Rio Tinto slashes bonuses over 46,000-year-old cave blast disaster
Rio Tinto chief executive Jean-Sebastien Jacques and two senior executives have been stripped of some of their bonuses after an internal investigation found they must bear some responsibility for the destruction of 46,000-year-old Aboriginal rock shelters in Western Australia.
The mining giant on Monday released the findings of a review into the blasting of the culturally significant Juukan Gorge against the wishes of the area's traditional owners.

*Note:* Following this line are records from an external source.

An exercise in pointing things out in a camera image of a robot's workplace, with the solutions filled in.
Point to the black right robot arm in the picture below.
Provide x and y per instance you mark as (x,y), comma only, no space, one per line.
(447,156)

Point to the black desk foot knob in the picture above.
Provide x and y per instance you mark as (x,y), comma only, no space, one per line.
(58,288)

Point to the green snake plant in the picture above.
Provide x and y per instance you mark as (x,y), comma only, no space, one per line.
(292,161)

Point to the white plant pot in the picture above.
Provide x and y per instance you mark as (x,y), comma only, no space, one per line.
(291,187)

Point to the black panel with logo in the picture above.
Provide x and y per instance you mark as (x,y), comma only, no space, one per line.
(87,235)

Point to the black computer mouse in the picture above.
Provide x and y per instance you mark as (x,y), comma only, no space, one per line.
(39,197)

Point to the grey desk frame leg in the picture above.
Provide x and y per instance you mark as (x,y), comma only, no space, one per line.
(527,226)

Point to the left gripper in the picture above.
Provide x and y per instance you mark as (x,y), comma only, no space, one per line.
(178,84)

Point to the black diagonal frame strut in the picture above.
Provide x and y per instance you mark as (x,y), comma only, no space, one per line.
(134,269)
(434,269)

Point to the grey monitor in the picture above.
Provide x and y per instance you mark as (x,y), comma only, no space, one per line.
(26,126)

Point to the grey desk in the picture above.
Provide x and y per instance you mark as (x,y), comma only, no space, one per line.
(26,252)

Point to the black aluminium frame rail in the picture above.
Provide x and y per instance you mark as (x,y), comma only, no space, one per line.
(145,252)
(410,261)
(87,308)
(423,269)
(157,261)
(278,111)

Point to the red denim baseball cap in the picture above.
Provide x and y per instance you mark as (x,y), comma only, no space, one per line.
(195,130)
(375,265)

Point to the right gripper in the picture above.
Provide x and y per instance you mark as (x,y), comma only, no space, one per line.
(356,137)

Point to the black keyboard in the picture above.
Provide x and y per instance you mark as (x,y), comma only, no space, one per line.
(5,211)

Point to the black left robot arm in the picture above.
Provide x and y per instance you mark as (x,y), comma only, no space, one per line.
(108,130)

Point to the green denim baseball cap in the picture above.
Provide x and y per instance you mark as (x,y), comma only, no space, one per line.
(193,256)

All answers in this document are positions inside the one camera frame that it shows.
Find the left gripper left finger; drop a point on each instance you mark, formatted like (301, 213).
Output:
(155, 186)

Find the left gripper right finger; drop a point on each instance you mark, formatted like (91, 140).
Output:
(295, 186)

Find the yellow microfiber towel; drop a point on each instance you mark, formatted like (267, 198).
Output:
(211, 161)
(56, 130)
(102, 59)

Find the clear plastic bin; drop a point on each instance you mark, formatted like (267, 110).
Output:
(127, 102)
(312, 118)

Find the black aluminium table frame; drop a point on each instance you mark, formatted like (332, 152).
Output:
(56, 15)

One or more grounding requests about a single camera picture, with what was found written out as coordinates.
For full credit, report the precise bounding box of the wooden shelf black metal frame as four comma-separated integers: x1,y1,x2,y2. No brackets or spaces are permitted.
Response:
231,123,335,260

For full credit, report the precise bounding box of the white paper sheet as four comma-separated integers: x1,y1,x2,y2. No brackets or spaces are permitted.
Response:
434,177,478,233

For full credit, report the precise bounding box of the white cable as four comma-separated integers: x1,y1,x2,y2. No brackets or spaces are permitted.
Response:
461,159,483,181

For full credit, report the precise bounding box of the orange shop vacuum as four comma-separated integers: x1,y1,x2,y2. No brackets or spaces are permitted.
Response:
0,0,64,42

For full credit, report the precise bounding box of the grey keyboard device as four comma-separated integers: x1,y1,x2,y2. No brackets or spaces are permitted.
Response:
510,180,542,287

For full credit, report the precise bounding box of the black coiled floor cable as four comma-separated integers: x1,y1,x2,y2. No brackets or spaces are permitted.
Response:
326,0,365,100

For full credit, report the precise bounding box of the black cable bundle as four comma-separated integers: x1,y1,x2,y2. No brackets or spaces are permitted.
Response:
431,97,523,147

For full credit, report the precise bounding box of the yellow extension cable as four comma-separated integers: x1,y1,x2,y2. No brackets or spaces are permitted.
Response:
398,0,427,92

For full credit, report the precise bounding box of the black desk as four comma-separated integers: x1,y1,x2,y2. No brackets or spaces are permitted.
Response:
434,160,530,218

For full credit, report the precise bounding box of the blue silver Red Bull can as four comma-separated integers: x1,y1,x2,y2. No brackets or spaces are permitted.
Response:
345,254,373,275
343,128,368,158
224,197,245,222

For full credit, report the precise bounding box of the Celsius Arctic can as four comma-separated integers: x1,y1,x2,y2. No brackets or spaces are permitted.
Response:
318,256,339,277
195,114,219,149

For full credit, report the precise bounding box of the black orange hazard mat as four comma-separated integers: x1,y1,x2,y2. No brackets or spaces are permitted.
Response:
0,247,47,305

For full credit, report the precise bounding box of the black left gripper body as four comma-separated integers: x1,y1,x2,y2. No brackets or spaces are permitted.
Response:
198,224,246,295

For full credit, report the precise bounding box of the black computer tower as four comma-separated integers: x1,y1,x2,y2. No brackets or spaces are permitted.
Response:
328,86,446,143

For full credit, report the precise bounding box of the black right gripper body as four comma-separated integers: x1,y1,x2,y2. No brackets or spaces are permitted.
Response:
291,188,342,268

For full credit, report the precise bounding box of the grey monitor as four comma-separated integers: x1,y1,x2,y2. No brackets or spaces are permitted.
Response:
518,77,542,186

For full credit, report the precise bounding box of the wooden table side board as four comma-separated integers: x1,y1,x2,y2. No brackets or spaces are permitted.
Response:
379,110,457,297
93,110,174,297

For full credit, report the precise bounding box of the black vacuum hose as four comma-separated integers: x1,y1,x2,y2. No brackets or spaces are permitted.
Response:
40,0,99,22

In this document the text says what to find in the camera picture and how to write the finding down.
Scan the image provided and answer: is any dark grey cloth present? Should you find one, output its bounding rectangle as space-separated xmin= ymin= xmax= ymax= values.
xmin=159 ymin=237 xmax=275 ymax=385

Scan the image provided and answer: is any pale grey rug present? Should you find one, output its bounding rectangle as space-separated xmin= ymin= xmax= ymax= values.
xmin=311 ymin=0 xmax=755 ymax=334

The review pointed to systemic failures in the heritage management at the mine site next to the gorge that was being expanded.

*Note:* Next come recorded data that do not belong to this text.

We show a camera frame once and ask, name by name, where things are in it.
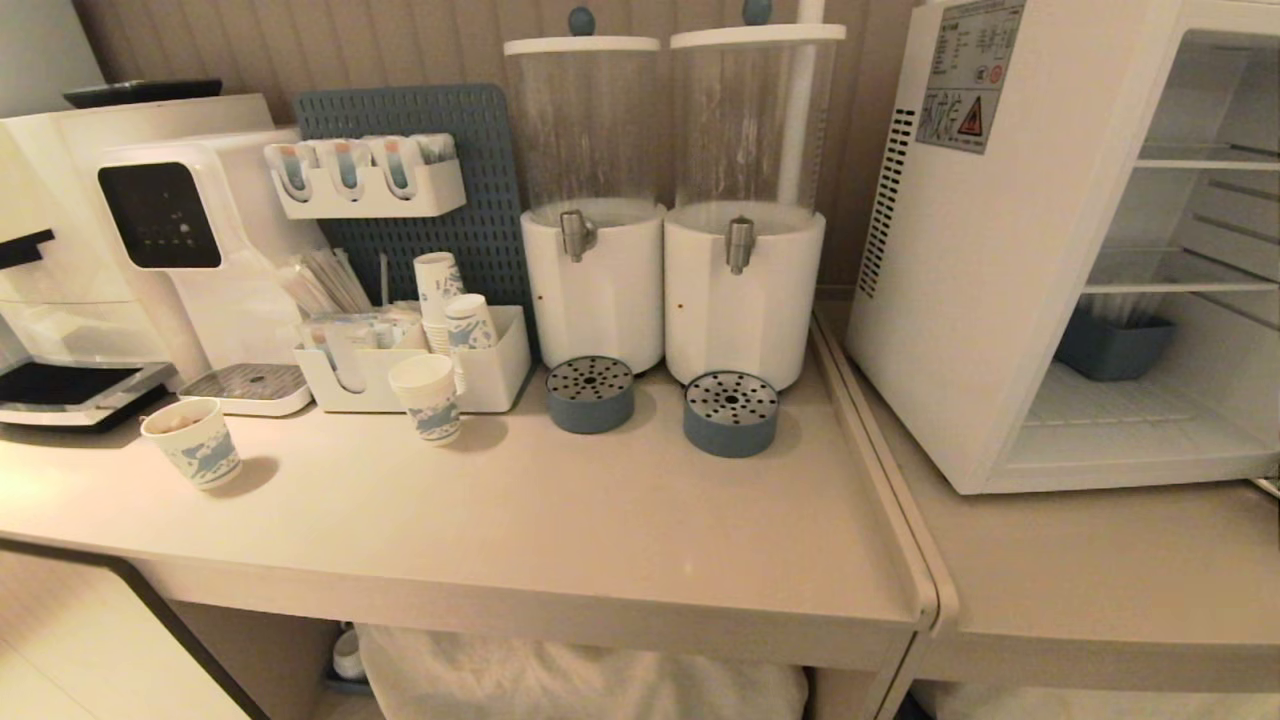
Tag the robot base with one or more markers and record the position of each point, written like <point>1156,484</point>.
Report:
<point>90,640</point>

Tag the white blue paper cup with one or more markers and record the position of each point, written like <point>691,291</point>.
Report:
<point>195,443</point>
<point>428,398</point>

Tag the white mini fridge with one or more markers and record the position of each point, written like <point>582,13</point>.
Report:
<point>960,300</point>

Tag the round grey drip tray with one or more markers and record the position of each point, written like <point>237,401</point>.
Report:
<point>731,414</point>
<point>590,394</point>

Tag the clear drink dispenser white base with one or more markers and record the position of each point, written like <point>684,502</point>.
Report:
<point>745,300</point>
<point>592,290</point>

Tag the white desktop organizer box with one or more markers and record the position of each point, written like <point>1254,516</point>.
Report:
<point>495,375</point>

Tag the blue pegboard panel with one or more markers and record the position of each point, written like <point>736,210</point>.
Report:
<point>485,230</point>

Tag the white vertical pipe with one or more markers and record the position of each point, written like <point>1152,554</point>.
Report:
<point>800,110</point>

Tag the white pegboard holder tray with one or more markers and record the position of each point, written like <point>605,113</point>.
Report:
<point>375,192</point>

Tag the wrapped straws bundle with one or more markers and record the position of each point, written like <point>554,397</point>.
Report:
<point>325,283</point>

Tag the white cloth bundle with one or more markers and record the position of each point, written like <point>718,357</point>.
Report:
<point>580,680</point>

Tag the white drip tray metal grate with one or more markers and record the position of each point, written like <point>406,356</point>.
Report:
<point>247,388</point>

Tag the white water dispenser machine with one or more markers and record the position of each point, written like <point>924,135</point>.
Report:
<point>215,260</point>

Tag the grey plastic bin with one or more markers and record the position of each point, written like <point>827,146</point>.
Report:
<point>1115,348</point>

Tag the white coffee machine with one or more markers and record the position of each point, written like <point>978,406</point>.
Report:
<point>60,270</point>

Rio Tinto chief executive Jean-Sebastien JacquesCredit:Josh Robenstone
While determining no single root cause or error was behind the destruction of the two rock shelters, it pointed to a "series of decisions, actions and omissions" over an extended period, underpinned by flaws in the company's processes of data-sharing and engagement with the traditional owners – the Puutu Kunti Kurrama and Pinikura people (PKKP).

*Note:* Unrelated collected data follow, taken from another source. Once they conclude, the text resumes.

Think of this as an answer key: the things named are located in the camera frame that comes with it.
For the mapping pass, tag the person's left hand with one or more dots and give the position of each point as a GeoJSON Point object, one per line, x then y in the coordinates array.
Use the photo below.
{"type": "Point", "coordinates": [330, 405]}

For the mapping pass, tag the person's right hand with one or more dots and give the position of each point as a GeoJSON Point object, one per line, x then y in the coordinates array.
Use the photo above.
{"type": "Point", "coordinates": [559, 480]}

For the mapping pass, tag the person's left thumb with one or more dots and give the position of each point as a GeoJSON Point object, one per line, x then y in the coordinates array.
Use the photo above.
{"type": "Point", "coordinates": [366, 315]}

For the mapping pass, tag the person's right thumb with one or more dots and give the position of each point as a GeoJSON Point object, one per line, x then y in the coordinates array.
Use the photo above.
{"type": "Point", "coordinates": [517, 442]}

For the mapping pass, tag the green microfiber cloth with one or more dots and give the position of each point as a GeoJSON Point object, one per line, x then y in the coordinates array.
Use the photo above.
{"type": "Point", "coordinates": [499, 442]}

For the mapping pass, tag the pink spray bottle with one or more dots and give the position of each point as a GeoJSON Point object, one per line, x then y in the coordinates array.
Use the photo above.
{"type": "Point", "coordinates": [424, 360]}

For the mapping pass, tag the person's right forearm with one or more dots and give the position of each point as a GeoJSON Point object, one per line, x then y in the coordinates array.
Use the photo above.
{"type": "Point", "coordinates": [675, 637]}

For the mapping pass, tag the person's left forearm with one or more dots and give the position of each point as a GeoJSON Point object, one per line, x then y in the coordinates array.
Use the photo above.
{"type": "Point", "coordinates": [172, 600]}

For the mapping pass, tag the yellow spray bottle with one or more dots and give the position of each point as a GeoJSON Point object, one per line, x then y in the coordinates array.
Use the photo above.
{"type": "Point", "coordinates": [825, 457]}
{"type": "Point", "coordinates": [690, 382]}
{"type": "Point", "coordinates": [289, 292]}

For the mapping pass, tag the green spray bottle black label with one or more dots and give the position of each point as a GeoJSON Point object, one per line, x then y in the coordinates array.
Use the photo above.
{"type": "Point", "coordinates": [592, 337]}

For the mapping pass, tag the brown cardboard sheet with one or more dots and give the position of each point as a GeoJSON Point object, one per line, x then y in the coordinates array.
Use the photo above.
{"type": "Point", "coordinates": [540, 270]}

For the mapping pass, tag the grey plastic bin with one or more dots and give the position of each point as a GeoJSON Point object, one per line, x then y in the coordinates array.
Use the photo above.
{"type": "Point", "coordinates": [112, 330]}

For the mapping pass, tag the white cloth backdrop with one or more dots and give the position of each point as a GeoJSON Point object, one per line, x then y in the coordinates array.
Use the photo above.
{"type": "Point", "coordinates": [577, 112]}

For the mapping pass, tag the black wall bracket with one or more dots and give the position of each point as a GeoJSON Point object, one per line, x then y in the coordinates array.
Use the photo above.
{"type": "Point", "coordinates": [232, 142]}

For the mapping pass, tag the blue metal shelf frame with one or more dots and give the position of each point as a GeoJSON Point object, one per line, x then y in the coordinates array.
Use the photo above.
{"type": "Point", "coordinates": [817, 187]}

Rio's remuneration committee found Mr Jacques as the chief executive, head of corporate relations Simone Niven who oversees community engagement and Rio iron ore division boss Chris Salisbury must bear responsibility for "acts of omission, rather than commission, in failing to implement a fit-for-purpose management system at the mine".
"They bear partial responsibility for the failings," the report said.
The three executives will not receive short-term incentive payments at the end of 2020. Mr Jacques will be stripped of payments worth close to $3 million, while Ms Niven and Mr Salisbury will lose and about $1 million each.
Mr Jacques will also lose another $1.8 million worth of long-term incentives.
Rio Tinto, Australia's second-largest miner, publicly apologised for its legally sanctioned destruction of the Aboriginal rock shelters at WA's Juukan Gorge on the Sunday before National Reconciliation Week. It is facing a federal Senate inquiry into the events and the adequacy of the country's heritage-protection laws, and a storm of condemnation from the investment community and wider public.
The company had legal approvals to blast the site in order to expand its Brockman 4 iron ore mine and maintains it believed it also had the consent of the PKKP until explosive charges were already laid and it was too late to call off the detonation.
In its submission to the federal inquiry, Rio acknowledged it could have made better decisions and been better partners with the PKKP in the years leading up to the blast. The company said it had missed multiple opportunities to better communicate with the traditional landowners or pause to rethink its mine expansion plan.
It also acknowledged that it missed opportunities to reconsider its mine plans after archaeological excavations in 2014 found the site to be of much greater archaeological significance than initially thought.
Under questioning during the inquiry, Ms Jacques said the PKKP were never told there were other less profitable mine development options available to the company that could have avoided the site. He said three other mine-expansion options under consideration would have avoided the rock shelters, but the company opted for a fourth option that affected the site to access $135 million worth of iron ore and did not inform the PKKP that other options were available.
The Juukan Gorge disaster has highlighted the power imbalance between the nation's mining giants and Indigenous communities and raises questions being explored by the inquiry about a need for greater legal protections for traditional owners to safeguard significant sites on their ancestral land.